Take the material below and reproduce, word for word, only the lines from the line with "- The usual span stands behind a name" through the line with "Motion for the".

#### AVAILABLE DATA

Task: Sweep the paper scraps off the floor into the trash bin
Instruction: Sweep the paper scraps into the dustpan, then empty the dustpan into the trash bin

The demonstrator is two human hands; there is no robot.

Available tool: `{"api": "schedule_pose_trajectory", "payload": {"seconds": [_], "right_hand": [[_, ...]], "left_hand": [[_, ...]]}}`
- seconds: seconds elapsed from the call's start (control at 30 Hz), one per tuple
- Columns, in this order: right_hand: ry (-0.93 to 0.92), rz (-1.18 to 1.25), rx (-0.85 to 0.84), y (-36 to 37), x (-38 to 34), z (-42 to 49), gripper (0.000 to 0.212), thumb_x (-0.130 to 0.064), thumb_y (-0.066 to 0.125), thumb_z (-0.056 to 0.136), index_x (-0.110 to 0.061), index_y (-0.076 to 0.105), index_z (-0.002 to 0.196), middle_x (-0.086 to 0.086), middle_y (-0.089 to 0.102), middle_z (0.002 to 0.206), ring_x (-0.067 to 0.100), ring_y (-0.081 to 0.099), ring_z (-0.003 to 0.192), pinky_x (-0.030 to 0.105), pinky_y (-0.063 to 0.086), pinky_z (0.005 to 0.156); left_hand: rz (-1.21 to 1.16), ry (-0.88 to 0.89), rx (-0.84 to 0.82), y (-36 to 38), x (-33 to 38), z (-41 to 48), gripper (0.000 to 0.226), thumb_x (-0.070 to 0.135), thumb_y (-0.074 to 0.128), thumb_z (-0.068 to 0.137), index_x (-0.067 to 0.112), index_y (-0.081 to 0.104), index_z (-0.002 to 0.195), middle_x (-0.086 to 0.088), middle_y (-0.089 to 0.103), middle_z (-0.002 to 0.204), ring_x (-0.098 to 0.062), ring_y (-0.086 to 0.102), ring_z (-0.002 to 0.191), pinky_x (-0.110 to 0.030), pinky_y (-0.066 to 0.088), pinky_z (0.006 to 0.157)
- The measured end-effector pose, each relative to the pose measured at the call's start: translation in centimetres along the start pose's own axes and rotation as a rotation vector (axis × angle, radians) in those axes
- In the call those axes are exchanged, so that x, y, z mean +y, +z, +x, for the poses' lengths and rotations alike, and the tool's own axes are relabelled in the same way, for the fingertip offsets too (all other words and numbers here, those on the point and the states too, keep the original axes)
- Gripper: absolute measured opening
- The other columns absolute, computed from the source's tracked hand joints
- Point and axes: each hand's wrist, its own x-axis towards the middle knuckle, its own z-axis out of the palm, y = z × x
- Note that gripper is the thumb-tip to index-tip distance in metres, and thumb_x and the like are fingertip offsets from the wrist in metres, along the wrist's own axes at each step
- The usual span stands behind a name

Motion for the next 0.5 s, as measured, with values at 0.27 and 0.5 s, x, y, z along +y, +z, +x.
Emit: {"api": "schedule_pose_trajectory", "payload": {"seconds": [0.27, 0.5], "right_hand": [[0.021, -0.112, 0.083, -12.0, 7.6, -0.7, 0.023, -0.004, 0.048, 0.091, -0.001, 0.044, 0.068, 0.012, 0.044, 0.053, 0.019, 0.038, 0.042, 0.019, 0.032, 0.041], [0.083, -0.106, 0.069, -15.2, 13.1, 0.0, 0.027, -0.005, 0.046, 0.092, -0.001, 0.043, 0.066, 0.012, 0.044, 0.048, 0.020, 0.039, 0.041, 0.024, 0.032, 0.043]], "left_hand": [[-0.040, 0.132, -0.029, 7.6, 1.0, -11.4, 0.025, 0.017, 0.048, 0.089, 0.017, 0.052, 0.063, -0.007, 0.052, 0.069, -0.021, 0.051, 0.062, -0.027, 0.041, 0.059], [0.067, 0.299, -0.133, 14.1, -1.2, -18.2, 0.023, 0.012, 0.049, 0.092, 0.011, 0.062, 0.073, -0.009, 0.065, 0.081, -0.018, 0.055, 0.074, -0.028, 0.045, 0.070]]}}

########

- _RESULT OF THE EXERCISE_
- The usual span stands behind a name

Motion for the next 0.5 s, as measured, with values at 0.27 and 0.5 s, x, y, z along +y, +z, +x.

There is nothing further to the answer.